[tor-dev] On the visualization of OONI bridge reachability data

Mon Oct 6 21:52:26 UTC 2014

On 10/6/14, 6:28 PM, Matthew Finkel wrote:
> On Sat, Oct 04, 2014 at 06:27:22PM -0700, M. C. McGrath wrote:
>> These were a few possibilities for visualization that we came up with
>> at the OTF summit (I can send the full notes from that discussion if
>> everyone is okay with it):

Is this something that is different from what is on this pad:
https://pad.riseup.net/p/bridgereachability?

If so please do!

>> - - Timelines (by protocol, pool, country)
>> - - Pie charts for above
>> - - Timeline/graph of time it takes to block bridge from when added to
>> TBB (github parser)
> 
> Similar to the next one, I wonder if showing a map cooresponding to
> this data would also help.
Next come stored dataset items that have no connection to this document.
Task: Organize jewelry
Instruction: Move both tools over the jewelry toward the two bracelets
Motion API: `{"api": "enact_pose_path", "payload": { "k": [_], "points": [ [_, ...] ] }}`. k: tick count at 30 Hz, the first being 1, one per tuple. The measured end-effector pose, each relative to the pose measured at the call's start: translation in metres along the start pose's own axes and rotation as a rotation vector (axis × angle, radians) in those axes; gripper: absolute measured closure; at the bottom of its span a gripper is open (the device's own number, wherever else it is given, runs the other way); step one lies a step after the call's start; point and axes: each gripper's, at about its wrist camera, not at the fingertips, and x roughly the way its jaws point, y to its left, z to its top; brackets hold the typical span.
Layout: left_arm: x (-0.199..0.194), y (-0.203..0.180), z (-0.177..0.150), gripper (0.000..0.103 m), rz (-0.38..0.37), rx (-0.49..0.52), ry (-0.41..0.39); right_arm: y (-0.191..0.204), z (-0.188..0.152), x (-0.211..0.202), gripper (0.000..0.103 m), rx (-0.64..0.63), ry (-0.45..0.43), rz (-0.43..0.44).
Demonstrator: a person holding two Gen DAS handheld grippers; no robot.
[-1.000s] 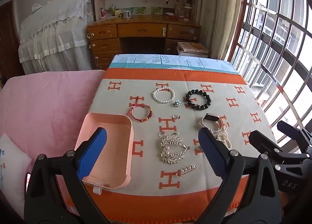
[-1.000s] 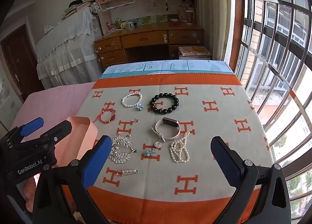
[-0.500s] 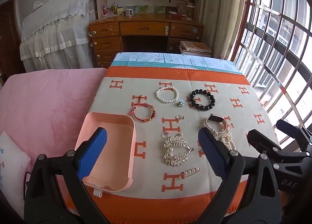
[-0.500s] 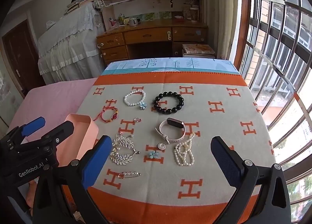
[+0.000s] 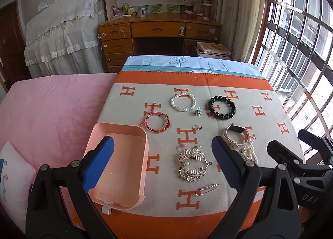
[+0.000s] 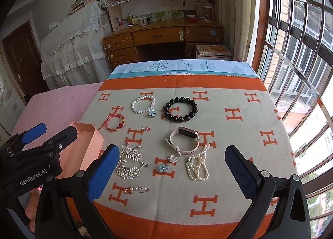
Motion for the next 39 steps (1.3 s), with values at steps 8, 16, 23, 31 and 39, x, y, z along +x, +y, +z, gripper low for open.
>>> {"api": "enact_pose_path", "payload": {
  "k": [8, 16, 23, 31, 39],
  "points": [
    [0.001, 0.000, 0.000, 0.009, 0.001, -0.001, 0.003, -0.002, 0.001, 0.006, 0.000, 0.007, 0.001, 0.005],
    [0.012, -0.005, -0.001, 0.009, 0.011, 0.019, 0.034, -0.006, -0.005, 0.007, 0.000, 0.023, 0.006, 0.027],
    [0.018, -0.009, -0.005, 0.009, 0.020, 0.043, 0.054, -0.010, -0.008, 0.016, 0.000, 0.051, 0.021, 0.049],
    [0.022, -0.010, -0.007, 0.009, 0.016, 0.041, 0.076, -0.010, -0.009, 0.020, 0.000, 0.052, 0.031, 0.053],
    [0.025, -0.009, -0.006, 0.009, 0.002, 0.046, 0.104, -0.005, -0.008, 0.025, 0.000, 0.039, 0.048, 0.062]
  ]
}}
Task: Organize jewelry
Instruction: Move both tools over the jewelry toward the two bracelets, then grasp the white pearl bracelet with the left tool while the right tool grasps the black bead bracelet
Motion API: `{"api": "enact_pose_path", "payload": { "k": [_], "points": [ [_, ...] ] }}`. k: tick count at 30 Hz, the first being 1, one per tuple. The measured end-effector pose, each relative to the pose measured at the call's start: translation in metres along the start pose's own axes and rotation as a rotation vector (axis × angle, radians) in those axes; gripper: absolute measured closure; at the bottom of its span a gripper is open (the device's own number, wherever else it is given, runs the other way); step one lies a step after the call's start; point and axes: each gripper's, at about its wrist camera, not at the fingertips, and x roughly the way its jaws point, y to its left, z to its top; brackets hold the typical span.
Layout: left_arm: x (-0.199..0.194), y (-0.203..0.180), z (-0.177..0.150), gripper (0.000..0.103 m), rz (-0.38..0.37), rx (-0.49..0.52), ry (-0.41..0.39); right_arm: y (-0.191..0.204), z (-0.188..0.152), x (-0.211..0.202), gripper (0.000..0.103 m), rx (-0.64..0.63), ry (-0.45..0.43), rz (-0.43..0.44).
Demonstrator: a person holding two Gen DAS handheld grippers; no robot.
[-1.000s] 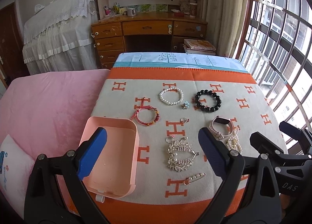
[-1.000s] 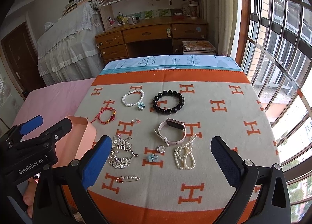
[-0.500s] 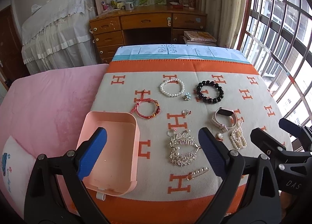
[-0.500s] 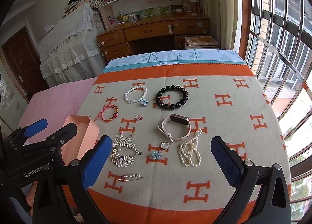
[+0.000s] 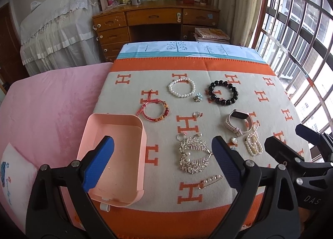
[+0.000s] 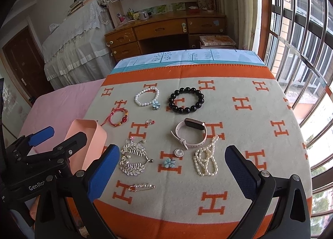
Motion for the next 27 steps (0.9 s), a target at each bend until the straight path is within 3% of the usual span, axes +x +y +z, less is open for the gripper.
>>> {"api": "enact_pose_path", "payload": {
  "k": [6, 15, 27],
  "points": [
    [0.010, 0.004, 0.008, 0.009, -0.020, -0.010, 0.045, 0.002, 0.005, 0.004, 0.001, -0.012, 0.019, 0.001],
    [0.032, 0.008, 0.030, 0.009, -0.084, 0.008, 0.084, 0.002, 0.024, 0.023, 0.016, -0.033, 0.084, 0.013],
    [0.061, 0.017, 0.073, 0.009, -0.169, 0.039, 0.178, -0.023, 0.084, 0.044, 0.020, -0.011, 0.115, 0.035]
  ]
}}
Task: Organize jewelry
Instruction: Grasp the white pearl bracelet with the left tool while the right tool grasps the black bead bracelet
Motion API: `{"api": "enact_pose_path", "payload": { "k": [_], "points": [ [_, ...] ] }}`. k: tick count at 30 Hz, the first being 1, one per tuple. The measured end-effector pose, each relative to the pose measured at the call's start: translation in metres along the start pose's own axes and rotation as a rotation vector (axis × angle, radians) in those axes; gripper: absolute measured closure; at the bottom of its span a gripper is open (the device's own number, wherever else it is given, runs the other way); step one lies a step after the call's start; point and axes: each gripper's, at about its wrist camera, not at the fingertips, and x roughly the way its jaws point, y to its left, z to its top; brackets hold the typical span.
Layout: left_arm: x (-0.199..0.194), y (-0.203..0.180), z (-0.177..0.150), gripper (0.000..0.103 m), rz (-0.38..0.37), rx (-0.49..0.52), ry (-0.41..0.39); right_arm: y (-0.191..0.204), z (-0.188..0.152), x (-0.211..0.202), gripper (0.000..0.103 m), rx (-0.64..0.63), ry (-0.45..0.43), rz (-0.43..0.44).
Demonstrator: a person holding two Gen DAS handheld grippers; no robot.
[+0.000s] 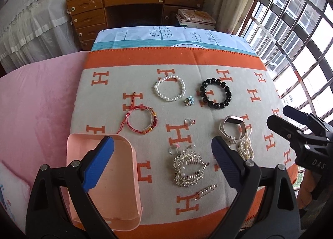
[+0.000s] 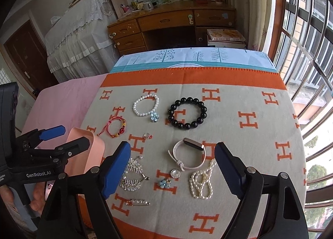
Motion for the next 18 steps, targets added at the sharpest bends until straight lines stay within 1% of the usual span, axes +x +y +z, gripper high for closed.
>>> {"api": "enact_pose_path", "payload": {
  "k": [4, 6, 8, 10, 14, 17, 18],
  "points": [
    [0.022, 0.009, 0.031, 0.011, 0.029, -0.006, 0.011, -0.022, 0.029, 0.037, 0.032, 0.070, 0.085, 0.007],
    [0.038, 0.016, 0.047, 0.012, 0.025, -0.028, 0.020, -0.035, 0.041, 0.057, 0.034, 0.108, 0.116, 0.006],
    [0.057, 0.021, 0.062, 0.013, 0.022, -0.036, 0.043, -0.043, 0.050, 0.076, 0.035, 0.117, 0.134, -0.016],
    [0.078, 0.023, 0.074, 0.014, 0.023, -0.031, 0.068, -0.051, 0.057, 0.094, 0.039, 0.129, 0.155, -0.025],
    [0.126, 0.020, 0.089, 0.014, 0.042, -0.013, 0.149, -0.063, 0.068, 0.131, 0.045, 0.161, 0.203, -0.024],
    [0.155, 0.017, 0.093, 0.015, 0.101, -0.005, 0.161, -0.065, 0.071, 0.152, 0.050, 0.156, 0.226, -0.034],
    [0.163, 0.017, 0.095, 0.018, 0.113, -0.007, 0.165, -0.066, 0.072, 0.158, 0.051, 0.152, 0.233, -0.037]
  ]
}}
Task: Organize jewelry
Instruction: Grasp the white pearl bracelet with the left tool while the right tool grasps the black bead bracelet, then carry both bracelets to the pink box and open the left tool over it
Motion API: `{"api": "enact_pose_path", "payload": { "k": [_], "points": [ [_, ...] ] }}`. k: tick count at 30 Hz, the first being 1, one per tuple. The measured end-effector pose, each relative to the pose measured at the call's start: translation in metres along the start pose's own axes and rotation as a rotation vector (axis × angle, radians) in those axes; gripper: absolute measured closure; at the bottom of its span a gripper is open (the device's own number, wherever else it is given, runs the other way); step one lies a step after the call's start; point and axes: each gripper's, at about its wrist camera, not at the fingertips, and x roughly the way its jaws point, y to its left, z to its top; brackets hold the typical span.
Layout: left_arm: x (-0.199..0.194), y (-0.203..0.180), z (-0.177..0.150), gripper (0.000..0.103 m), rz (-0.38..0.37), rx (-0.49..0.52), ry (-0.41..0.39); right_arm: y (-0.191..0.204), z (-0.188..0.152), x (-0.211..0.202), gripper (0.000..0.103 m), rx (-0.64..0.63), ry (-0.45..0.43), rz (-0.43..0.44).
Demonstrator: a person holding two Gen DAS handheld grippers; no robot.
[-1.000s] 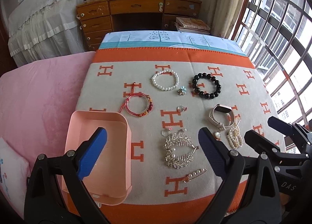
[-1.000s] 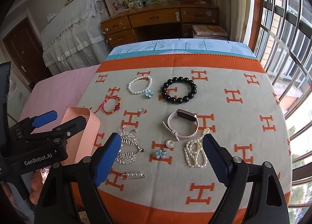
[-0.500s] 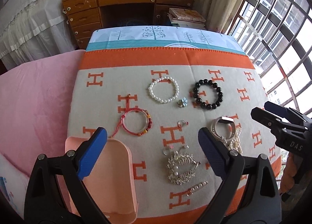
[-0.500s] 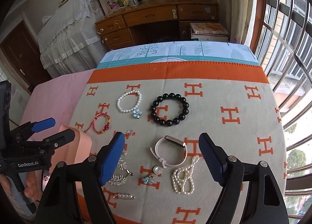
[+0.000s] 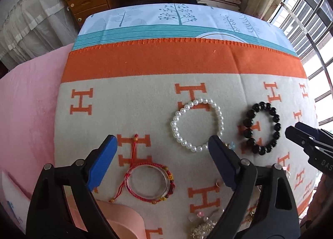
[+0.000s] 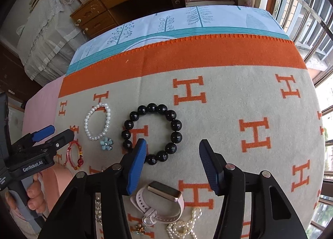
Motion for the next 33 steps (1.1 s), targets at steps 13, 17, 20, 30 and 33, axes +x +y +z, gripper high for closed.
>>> {"api": "enact_pose_path", "payload": {
  "k": [13, 17, 20, 30, 33],
  "points": [
    [0.054, -0.006, 0.025, 0.061, -0.010, -0.030, 0.073, 0.010, 0.004, 0.040, 0.076, -0.027, 0.050, -0.024],
    [0.047, -0.010, 0.025, 0.097, -0.007, -0.010, 0.064, 0.009, 0.003, 0.040, 0.087, -0.024, 0.045, -0.028],
    [0.040, -0.009, 0.018, 0.098, 0.011, -0.009, 0.020, 0.006, 0.000, 0.035, 0.088, -0.014, 0.029, -0.022],
    [-0.054, -0.002, 0.001, 0.098, -0.036, -0.017, -0.195, 0.008, -0.012, -0.039, 0.088, -0.001, -0.119, 0.065],
    [-0.092, 0.004, -0.013, 0.098, -0.039, -0.013, -0.255, 0.016, -0.019, -0.067, 0.088, -0.008, -0.167, 0.090]
  ]
}}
At t0, zero countries block the built-in
> bridges, at t1 = only China blocks, at t2 = China + Iran block, at t3 =
> China + Iran + Syria block, t4 = t3 + Turkey, etc. I'm thinking this
> would be nice in addition to the timeline which George sketched (where
> some of the time points are clickable and update the map). I don't
> actually know how difficult this is to make.
> 

I like this idea, though having both the map and the timeline will take
up quite a bit of screen real estate. I think that both of these are
useful graphs to have and linking the two into one giant one probably
does not require that amount of effort so I would go for it.

>> - - Geographic breakdown by region (if enough data points) Could be
>> similar to this map of % of internet users who use Tor by country
>> https://transparencytoolkit.org/tormap.html

[...]

> 
> But, it would also be really cool if we can create a map like this
> based on the reachability of bridges per country per protocol and
> maybe, in addition, color-code/denote how the ISPs/country are
> interfering with the connection (e.g. throttling, DNS cache
> poisoning, IP addr/port blocking).

This would indeed be very cool. A problem is that it's quite hard to
make a statement as to which protocol is working especially in cases
like China where the blocking does not happen immediately.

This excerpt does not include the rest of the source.